●» WITH Dr Paul Bowen, a GP with McIlvride Medical Practice, Poynton, and executive chair of NHS Eastern Cheshire Clinical Commissioning Group (CCG). ALMOST one in 20 people in eastern Cheshire are living with diabetes and the number is growing all the time.
Improving diabetes care is one of NHS Eastern Cheshire CCG’s key priorities, which we are working to tackle through a number of means – not least our upcoming StopandGo event.
The conference, which the CCG is co-hosting, will bring together clinicians, residents and technology providers to discuss how we can build innovative technology into diabetes care and help people to live well.
StopandGo is free and will take place on June 12 at The Alderley Park Conference Centre, Alderley Park, Macclesfield. Sign up at eventbrite. co.uk/e/16749351762.
Understanding diabetes, its causes, and how best to manage it, is key to avoiding the long term health risks which include stroke, heart attack, blindness and amputations.
Empowering people with the knowledge and technology, as well the most appropriate medications and lifestyles, will help fight a condition that costs the NHS £10 billion a year.
Effective selfmanagement of diabetes is vital, as there were more than 500 emergency hospital admissions caused by diabetes in eastern Cheshire in 2014-15, costing close to £900,000.
What’s more, there are 4,515 people registered as having diabetes in the Macclesfield, Poynton, Bollington and Disley areas, and an equal number are likely to develop the condition in the next few years.
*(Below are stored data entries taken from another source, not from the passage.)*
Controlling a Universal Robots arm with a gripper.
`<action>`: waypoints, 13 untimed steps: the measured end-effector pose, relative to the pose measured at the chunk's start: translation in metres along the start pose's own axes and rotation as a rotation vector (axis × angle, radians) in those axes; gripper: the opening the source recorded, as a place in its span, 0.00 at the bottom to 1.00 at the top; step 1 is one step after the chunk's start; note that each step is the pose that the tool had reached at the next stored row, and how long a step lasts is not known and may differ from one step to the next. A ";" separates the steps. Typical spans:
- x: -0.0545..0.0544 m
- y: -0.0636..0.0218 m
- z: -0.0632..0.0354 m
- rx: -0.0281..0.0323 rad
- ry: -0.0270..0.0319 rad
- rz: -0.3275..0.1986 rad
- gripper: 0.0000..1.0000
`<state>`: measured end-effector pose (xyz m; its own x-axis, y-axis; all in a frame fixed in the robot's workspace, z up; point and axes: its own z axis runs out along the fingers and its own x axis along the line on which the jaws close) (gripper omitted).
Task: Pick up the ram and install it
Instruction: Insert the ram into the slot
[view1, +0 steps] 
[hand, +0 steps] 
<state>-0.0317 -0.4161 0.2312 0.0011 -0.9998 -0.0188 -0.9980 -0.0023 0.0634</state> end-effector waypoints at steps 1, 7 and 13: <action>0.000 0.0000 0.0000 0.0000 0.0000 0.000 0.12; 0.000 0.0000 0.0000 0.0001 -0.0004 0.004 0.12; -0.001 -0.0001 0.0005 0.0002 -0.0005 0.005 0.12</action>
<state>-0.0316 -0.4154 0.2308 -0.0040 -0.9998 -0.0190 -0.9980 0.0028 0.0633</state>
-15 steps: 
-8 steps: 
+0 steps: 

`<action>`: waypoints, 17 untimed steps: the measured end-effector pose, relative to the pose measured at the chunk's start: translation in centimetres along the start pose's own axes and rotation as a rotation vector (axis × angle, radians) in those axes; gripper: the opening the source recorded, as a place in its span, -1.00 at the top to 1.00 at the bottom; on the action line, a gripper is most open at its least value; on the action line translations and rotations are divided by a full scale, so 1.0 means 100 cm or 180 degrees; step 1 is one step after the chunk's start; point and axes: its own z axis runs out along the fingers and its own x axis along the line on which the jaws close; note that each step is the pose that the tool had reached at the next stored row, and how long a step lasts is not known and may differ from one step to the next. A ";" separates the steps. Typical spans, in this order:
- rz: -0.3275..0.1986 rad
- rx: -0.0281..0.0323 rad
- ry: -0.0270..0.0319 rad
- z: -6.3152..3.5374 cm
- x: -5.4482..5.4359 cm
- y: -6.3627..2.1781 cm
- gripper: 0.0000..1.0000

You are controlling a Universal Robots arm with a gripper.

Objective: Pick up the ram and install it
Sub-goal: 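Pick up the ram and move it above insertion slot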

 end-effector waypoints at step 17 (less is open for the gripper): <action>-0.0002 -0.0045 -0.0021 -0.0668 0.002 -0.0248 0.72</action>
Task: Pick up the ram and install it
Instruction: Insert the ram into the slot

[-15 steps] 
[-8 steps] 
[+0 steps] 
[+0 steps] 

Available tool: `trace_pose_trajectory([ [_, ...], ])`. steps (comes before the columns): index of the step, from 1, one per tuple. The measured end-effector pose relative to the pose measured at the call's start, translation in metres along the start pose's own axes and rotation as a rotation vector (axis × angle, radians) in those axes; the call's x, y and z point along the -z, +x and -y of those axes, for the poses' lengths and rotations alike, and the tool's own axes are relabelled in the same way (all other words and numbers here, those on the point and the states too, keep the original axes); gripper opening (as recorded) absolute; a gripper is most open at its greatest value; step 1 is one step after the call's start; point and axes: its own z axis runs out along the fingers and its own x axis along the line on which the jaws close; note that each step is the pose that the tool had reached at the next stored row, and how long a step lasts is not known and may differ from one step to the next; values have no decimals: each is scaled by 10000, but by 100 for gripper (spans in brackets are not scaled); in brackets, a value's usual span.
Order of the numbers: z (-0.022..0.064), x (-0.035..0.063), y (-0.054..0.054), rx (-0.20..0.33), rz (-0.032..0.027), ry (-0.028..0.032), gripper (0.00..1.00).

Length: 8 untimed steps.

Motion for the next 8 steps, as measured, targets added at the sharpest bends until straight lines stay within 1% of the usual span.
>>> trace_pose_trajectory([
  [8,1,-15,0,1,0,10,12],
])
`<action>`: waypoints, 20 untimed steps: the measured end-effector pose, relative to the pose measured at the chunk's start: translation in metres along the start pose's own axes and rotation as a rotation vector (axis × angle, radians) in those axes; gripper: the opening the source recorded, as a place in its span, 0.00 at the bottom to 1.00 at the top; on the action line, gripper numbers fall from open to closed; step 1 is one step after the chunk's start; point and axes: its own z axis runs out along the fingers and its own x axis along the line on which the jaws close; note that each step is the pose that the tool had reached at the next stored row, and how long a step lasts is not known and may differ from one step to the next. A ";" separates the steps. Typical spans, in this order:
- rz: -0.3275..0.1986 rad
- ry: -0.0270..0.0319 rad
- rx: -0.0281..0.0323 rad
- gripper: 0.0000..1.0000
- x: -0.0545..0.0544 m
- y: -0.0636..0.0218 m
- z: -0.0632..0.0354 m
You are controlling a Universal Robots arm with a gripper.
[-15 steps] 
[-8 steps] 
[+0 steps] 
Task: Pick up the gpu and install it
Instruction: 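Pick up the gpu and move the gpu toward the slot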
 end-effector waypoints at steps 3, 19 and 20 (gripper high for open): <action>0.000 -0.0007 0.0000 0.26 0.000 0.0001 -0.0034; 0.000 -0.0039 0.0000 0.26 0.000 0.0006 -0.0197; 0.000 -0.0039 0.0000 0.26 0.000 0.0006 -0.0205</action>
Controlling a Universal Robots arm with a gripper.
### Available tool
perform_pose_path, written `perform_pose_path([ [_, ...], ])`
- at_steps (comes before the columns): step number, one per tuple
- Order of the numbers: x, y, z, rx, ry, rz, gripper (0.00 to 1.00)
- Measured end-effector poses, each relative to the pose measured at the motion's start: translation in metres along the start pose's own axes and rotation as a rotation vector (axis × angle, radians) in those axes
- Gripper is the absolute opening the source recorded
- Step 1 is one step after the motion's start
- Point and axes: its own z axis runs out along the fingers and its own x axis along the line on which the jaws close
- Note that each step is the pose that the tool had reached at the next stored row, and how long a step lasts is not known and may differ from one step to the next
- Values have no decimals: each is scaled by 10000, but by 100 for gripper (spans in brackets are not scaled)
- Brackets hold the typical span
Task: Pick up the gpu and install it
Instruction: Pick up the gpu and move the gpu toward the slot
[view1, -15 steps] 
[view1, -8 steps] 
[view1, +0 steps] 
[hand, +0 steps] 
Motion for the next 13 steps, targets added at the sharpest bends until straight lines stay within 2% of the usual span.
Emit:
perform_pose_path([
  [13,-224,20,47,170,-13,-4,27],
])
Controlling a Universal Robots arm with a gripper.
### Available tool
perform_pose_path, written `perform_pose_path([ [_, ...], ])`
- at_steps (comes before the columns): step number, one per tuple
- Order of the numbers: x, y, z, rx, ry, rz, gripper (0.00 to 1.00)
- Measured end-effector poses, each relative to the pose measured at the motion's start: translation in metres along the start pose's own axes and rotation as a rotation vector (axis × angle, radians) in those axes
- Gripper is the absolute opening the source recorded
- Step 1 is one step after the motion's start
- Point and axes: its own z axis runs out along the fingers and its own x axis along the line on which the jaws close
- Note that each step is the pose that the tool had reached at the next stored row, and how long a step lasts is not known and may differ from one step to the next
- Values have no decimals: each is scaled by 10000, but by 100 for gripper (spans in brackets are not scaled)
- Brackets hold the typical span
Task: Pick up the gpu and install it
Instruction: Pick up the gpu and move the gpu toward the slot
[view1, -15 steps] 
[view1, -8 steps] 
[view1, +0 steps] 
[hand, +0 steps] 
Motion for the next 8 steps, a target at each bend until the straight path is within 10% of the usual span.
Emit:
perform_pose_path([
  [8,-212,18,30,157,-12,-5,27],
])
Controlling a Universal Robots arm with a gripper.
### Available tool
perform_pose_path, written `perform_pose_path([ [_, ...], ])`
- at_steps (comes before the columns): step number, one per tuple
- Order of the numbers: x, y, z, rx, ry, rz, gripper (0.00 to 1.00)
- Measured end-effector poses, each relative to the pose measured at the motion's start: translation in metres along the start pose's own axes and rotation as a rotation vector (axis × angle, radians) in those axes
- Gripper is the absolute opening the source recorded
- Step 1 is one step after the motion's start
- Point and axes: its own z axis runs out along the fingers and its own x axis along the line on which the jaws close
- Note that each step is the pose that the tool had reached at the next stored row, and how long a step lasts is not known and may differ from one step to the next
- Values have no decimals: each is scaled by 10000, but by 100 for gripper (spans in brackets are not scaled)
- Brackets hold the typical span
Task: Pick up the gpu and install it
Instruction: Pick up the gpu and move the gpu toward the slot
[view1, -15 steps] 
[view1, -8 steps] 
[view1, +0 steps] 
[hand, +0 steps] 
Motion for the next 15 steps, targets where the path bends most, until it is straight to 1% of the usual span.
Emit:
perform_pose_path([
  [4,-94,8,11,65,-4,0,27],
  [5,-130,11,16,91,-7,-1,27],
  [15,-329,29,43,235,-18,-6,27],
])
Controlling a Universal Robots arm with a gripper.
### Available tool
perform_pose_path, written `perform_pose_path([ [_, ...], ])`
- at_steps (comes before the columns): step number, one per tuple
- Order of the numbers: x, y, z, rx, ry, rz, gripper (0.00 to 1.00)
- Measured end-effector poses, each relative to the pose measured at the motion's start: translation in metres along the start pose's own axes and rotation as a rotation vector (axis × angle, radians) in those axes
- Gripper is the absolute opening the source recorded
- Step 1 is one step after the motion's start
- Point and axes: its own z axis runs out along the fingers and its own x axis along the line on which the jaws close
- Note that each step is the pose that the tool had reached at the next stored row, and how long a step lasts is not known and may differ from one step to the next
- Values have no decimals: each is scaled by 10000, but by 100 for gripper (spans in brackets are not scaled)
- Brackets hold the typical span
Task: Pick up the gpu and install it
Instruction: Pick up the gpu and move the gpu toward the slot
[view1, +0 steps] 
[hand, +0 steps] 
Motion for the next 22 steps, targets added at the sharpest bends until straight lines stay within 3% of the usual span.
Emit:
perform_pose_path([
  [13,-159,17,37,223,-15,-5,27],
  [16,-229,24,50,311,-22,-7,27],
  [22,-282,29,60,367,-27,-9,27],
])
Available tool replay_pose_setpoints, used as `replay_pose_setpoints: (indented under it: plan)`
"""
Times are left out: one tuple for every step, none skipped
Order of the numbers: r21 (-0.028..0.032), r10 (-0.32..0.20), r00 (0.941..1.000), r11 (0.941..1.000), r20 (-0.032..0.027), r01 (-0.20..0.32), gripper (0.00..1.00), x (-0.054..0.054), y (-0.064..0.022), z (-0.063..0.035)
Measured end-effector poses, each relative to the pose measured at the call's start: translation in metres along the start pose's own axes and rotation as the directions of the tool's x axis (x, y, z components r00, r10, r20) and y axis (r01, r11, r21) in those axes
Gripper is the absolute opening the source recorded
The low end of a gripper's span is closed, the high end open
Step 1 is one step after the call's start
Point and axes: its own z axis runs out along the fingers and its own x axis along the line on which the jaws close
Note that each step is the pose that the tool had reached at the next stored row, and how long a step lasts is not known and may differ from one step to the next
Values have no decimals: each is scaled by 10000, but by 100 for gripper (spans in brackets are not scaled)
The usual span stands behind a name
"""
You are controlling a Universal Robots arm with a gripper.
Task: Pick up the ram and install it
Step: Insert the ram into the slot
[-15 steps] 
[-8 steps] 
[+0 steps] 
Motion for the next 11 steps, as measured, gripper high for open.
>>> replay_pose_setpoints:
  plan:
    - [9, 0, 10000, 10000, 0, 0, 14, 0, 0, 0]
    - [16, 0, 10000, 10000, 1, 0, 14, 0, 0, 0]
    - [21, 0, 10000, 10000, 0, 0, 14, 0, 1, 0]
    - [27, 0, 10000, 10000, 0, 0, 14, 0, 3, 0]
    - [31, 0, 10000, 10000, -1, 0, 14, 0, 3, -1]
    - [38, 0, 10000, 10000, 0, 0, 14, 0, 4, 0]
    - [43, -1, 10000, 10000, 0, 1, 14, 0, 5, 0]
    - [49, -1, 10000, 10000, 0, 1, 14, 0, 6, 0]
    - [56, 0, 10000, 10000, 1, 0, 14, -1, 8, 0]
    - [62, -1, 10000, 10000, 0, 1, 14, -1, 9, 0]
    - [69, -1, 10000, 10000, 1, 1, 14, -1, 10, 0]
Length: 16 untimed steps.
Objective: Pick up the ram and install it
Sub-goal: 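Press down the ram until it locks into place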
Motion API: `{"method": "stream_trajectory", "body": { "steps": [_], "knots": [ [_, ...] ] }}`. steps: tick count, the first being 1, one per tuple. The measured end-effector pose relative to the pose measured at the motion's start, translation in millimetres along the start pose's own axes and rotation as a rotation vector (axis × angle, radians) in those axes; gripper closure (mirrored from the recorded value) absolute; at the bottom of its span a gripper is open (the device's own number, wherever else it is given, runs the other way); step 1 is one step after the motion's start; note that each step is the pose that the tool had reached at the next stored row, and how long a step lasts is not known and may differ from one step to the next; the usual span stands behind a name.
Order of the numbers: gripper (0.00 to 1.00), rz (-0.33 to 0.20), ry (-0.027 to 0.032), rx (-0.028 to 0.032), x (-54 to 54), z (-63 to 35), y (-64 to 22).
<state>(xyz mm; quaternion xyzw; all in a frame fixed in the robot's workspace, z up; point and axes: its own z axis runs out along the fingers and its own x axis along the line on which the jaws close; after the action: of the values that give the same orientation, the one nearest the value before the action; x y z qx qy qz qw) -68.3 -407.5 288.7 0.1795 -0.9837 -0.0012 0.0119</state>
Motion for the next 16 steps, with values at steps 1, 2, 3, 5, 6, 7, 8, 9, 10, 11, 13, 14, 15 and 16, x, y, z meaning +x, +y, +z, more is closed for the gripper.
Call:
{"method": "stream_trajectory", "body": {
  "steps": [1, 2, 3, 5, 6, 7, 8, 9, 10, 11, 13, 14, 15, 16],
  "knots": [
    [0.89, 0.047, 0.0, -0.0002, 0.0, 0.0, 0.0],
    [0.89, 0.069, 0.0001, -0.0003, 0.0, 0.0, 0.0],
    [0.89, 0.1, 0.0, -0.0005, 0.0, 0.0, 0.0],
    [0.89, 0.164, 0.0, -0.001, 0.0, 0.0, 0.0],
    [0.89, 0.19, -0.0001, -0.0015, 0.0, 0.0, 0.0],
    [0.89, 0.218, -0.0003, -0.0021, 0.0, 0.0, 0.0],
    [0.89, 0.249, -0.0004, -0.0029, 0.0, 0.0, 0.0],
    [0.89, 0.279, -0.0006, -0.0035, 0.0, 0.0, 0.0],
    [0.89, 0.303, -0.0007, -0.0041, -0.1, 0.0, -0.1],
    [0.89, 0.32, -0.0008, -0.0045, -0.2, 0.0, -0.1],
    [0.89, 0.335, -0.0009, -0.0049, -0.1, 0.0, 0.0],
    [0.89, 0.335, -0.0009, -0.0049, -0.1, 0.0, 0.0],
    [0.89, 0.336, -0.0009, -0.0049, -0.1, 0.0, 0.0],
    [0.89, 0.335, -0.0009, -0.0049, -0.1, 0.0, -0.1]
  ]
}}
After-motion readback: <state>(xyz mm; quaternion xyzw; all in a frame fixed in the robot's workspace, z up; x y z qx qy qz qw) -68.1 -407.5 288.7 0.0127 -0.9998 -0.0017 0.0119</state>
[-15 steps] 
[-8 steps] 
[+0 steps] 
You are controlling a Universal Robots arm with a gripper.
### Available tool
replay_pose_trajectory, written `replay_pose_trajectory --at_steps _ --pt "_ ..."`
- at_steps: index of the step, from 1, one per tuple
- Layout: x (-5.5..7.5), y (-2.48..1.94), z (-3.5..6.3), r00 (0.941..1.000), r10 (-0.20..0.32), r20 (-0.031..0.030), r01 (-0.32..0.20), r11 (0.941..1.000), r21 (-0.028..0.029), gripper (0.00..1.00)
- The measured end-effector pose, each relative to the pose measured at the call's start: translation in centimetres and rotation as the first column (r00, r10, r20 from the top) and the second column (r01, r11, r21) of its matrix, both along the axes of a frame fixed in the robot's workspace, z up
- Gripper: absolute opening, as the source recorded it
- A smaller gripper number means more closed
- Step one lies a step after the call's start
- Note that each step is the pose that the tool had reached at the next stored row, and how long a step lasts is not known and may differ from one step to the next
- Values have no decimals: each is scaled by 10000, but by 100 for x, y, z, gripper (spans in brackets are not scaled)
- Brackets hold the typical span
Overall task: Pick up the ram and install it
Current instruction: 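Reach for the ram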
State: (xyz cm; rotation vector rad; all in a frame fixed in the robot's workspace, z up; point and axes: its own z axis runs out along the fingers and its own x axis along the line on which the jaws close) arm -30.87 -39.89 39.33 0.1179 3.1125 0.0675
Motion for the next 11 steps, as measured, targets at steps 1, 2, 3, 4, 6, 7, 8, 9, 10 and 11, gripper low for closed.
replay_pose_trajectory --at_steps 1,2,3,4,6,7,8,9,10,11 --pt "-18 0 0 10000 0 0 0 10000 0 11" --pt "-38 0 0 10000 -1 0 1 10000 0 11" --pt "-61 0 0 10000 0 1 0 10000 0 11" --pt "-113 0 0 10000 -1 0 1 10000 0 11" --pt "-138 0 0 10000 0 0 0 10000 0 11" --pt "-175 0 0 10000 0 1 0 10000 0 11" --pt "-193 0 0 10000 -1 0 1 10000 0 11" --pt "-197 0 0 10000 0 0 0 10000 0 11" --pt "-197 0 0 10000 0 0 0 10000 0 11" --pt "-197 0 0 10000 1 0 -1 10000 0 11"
This figure may sound alarming, yet diabetes can be managed very effectively once diagnosed and the risk of developing it can be cut drastically by losing weight, increasing exercise and reducing sugar and carbohydrate intake.
Type 2 diabetes is by far the most common type, and is related to a sedentary lifestyle and obesity.
Symptoms are rare, so it’s worthwhile checking your blood sugar at health screening checks, which are offered to all over 40-year-olds at surgeries and many pharmacies.
Visit nhs.uk/Livewell/ Diabetes for more information.
Type 1 diabetes is more common in younger people and can develop quickly over weeks or even days.
The main symptoms of Type 1 diabetes, and occasionally in poorly controlled Type 2 diabetes, are: ●» Feeling very thirsty ●» Urinating more frequently than usual, particularly at night ●» Feeling very tired ●» Weight loss and loss of muscle bulk ●» Recurrent infections, especially skin, urine and thrush infections. ●» Blurred vision (caused by the lens of the eye becoming dry).
If you have more than one of these symptoms and suspect you may have diabetes, see your GP.